→ Prompt
Of the lines in the data below, write out exactly those from the one holding "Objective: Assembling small" through the one holding "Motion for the", both included.

→ Collected material
★ ★ ★ ★ ★ ★ ★
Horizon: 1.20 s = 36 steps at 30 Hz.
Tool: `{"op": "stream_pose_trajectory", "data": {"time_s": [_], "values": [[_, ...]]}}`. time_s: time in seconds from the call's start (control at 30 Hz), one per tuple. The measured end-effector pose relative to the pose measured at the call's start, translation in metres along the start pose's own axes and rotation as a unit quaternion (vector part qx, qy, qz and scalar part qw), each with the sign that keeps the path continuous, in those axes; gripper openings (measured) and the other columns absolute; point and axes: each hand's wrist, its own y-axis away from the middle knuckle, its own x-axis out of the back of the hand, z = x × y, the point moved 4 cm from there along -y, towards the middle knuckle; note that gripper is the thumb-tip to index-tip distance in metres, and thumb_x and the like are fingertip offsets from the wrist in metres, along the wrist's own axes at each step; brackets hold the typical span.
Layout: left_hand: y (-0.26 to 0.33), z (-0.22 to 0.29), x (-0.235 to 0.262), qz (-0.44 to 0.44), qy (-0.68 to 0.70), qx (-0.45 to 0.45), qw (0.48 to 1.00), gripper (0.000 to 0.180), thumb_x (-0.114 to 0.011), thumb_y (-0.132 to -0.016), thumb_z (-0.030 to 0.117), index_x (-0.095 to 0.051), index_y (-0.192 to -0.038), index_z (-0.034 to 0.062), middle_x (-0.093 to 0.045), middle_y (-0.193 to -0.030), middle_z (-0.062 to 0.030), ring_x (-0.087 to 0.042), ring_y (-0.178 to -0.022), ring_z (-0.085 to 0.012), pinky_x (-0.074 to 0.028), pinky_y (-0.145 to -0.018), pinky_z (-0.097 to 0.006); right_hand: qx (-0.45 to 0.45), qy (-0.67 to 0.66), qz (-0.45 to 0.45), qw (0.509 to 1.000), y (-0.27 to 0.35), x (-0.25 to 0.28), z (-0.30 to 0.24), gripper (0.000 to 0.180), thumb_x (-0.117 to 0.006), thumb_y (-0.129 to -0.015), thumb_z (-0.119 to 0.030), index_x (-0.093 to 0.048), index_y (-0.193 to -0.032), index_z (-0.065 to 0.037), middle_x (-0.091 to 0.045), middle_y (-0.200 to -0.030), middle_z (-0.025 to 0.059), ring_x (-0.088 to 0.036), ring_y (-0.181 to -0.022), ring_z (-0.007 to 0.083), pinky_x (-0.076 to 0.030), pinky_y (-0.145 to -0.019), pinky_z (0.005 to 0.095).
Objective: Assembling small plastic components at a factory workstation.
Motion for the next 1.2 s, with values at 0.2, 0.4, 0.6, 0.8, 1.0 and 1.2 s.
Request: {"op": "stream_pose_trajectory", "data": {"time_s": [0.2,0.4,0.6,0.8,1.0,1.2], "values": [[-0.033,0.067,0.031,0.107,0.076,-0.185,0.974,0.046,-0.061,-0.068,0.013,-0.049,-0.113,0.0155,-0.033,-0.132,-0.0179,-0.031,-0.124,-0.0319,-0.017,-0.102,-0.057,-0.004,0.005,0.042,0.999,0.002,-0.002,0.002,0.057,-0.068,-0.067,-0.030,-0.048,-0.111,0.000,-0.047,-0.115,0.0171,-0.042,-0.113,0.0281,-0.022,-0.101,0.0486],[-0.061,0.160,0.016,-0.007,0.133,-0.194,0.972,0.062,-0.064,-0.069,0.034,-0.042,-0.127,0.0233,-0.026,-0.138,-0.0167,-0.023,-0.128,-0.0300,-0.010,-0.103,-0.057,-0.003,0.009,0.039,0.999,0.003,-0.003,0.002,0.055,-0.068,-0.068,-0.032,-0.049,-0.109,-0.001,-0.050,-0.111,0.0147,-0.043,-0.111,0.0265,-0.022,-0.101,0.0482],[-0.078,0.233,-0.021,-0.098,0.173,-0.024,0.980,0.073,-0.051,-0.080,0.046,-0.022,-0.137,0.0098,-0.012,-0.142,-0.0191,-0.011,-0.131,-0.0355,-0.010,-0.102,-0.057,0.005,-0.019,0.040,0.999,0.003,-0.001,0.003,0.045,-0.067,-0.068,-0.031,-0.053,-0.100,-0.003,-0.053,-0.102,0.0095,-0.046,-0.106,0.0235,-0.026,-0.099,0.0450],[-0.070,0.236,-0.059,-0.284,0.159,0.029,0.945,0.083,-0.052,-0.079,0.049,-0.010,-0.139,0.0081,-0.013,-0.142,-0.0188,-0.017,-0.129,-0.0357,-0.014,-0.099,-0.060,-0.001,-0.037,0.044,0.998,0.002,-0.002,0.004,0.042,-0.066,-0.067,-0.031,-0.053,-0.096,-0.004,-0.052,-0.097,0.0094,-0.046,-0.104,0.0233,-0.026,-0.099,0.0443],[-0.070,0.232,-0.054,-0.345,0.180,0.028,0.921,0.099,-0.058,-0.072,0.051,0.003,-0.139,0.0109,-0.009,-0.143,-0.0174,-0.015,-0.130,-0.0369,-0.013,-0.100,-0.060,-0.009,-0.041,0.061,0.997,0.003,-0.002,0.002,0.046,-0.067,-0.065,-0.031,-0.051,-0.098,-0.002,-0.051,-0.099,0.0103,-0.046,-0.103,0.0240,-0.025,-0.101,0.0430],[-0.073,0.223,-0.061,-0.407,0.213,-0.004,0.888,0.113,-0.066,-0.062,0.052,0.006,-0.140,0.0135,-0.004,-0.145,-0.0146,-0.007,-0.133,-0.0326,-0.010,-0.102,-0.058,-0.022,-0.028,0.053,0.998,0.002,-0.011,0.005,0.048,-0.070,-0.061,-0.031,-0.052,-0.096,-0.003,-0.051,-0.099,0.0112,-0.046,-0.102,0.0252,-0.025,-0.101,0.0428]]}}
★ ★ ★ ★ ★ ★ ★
→ Answer
Objective: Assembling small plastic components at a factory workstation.
Motion for the next 1.2 s, with values at 0.2, 0.4, 0.6, 0.8, 1.0 and 1.2 s.

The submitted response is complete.